PROMPT:
Copy all the data exactly, except the pictures.

Dataset excerpts:
━━━━
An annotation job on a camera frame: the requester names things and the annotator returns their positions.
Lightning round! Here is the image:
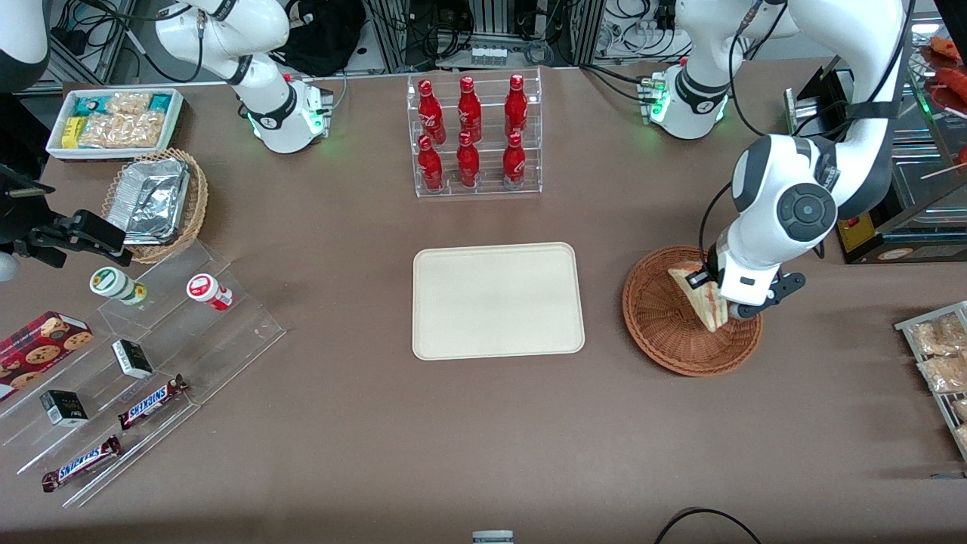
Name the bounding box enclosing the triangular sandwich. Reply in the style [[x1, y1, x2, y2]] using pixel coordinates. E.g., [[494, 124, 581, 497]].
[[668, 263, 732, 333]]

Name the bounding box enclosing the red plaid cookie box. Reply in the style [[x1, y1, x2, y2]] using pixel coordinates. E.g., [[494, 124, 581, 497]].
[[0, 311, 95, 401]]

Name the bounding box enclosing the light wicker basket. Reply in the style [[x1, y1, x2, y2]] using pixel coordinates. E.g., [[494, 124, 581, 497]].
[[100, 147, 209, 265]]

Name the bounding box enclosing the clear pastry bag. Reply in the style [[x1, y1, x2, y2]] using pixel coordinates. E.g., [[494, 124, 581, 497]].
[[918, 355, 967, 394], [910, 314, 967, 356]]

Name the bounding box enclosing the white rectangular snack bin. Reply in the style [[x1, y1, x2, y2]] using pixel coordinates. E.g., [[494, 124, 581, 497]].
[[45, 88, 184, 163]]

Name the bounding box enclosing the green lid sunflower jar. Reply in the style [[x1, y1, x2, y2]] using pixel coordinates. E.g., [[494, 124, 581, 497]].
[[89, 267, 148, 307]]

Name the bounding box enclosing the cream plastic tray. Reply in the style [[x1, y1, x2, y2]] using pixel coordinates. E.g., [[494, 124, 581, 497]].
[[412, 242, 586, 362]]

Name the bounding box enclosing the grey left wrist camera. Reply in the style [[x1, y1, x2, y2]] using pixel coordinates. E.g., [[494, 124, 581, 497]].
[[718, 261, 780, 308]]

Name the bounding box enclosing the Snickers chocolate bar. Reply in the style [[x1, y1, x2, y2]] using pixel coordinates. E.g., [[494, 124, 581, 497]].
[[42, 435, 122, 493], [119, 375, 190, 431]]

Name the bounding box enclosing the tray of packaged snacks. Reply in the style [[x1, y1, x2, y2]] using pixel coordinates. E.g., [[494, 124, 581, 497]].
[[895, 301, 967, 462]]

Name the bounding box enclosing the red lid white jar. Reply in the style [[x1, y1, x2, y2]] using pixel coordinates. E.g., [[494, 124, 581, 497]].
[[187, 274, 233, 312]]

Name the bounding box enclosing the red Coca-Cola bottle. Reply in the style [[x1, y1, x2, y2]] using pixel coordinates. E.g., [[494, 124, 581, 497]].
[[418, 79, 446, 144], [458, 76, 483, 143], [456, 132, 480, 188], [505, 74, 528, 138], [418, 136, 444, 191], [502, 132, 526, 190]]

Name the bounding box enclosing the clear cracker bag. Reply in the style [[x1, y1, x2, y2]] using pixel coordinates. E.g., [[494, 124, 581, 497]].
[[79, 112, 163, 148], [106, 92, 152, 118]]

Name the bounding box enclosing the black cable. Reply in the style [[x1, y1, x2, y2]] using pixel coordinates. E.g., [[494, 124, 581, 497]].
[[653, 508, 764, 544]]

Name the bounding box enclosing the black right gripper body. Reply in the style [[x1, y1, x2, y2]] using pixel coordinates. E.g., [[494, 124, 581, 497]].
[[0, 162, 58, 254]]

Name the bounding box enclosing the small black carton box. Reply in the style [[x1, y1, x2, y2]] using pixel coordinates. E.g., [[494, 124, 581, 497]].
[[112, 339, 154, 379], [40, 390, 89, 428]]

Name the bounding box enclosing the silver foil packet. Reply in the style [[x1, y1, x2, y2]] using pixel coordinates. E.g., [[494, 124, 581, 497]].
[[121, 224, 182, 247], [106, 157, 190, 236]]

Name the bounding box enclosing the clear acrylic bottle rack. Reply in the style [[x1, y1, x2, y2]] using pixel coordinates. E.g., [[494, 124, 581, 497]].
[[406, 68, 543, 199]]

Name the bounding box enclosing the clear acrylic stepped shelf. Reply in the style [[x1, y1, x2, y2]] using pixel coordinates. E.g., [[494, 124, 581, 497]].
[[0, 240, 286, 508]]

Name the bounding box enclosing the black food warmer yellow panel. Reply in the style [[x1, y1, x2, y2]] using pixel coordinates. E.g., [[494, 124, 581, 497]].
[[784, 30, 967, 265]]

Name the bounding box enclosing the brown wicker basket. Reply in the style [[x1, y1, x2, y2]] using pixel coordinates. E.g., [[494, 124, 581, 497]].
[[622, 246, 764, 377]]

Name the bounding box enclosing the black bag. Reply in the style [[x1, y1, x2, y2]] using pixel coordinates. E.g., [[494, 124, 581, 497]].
━━━━
EXPECTED ANSWER:
An annotation job on a camera frame: the requester names things and the annotator returns their positions.
Lightning round! Here is the image:
Name the bounding box enclosing the triangular sandwich. Reply in the style [[x1, y1, x2, y2]] using pixel coordinates. E.g., [[494, 124, 581, 497]].
[[668, 263, 732, 333]]

Name the bounding box enclosing the red plaid cookie box. Reply in the style [[x1, y1, x2, y2]] using pixel coordinates. E.g., [[494, 124, 581, 497]].
[[0, 311, 95, 401]]

Name the bounding box enclosing the light wicker basket. Reply in the style [[x1, y1, x2, y2]] using pixel coordinates. E.g., [[494, 124, 581, 497]].
[[100, 147, 209, 265]]

Name the bounding box enclosing the clear pastry bag. Reply in the style [[x1, y1, x2, y2]] using pixel coordinates. E.g., [[494, 124, 581, 497]].
[[918, 355, 967, 394], [910, 314, 967, 356]]

Name the bounding box enclosing the white rectangular snack bin. Reply in the style [[x1, y1, x2, y2]] using pixel coordinates. E.g., [[494, 124, 581, 497]].
[[45, 88, 184, 163]]

Name the bounding box enclosing the green lid sunflower jar. Reply in the style [[x1, y1, x2, y2]] using pixel coordinates. E.g., [[494, 124, 581, 497]].
[[89, 267, 148, 307]]

Name the bounding box enclosing the cream plastic tray. Reply in the style [[x1, y1, x2, y2]] using pixel coordinates. E.g., [[494, 124, 581, 497]].
[[412, 242, 586, 362]]

Name the bounding box enclosing the grey left wrist camera. Reply in the style [[x1, y1, x2, y2]] using pixel coordinates. E.g., [[494, 124, 581, 497]].
[[718, 261, 780, 308]]

Name the bounding box enclosing the Snickers chocolate bar. Reply in the style [[x1, y1, x2, y2]] using pixel coordinates. E.g., [[494, 124, 581, 497]].
[[42, 435, 122, 493], [119, 375, 190, 431]]

Name the bounding box enclosing the tray of packaged snacks. Reply in the style [[x1, y1, x2, y2]] using pixel coordinates. E.g., [[494, 124, 581, 497]].
[[895, 301, 967, 462]]

Name the bounding box enclosing the red lid white jar. Reply in the style [[x1, y1, x2, y2]] using pixel coordinates. E.g., [[494, 124, 581, 497]].
[[187, 274, 233, 312]]

Name the bounding box enclosing the red Coca-Cola bottle. Reply in the style [[x1, y1, x2, y2]] using pixel coordinates. E.g., [[494, 124, 581, 497]].
[[418, 79, 446, 144], [458, 76, 483, 143], [456, 132, 480, 188], [505, 74, 528, 138], [418, 136, 444, 191], [502, 132, 526, 190]]

Name the bounding box enclosing the clear cracker bag. Reply in the style [[x1, y1, x2, y2]] using pixel coordinates. E.g., [[494, 124, 581, 497]].
[[79, 112, 163, 148], [106, 92, 152, 118]]

Name the bounding box enclosing the black cable. Reply in the style [[x1, y1, x2, y2]] using pixel coordinates. E.g., [[494, 124, 581, 497]].
[[653, 508, 764, 544]]

Name the bounding box enclosing the black right gripper body. Reply in the style [[x1, y1, x2, y2]] using pixel coordinates. E.g., [[494, 124, 581, 497]].
[[0, 162, 58, 254]]

Name the bounding box enclosing the small black carton box. Reply in the style [[x1, y1, x2, y2]] using pixel coordinates. E.g., [[494, 124, 581, 497]].
[[112, 339, 154, 379], [40, 390, 89, 428]]

Name the bounding box enclosing the silver foil packet. Reply in the style [[x1, y1, x2, y2]] using pixel coordinates. E.g., [[494, 124, 581, 497]].
[[121, 224, 182, 247], [106, 157, 190, 236]]

Name the bounding box enclosing the clear acrylic bottle rack. Reply in the style [[x1, y1, x2, y2]] using pixel coordinates. E.g., [[494, 124, 581, 497]].
[[406, 68, 543, 199]]

Name the bounding box enclosing the clear acrylic stepped shelf. Reply in the style [[x1, y1, x2, y2]] using pixel coordinates. E.g., [[494, 124, 581, 497]].
[[0, 240, 286, 508]]

Name the bounding box enclosing the black food warmer yellow panel. Reply in the style [[x1, y1, x2, y2]] using pixel coordinates. E.g., [[494, 124, 581, 497]].
[[784, 30, 967, 265]]

Name the bounding box enclosing the brown wicker basket. Reply in the style [[x1, y1, x2, y2]] using pixel coordinates. E.g., [[494, 124, 581, 497]].
[[622, 246, 764, 377]]

Name the bounding box enclosing the black bag. Reply in the style [[x1, y1, x2, y2]] using pixel coordinates. E.g., [[494, 124, 581, 497]].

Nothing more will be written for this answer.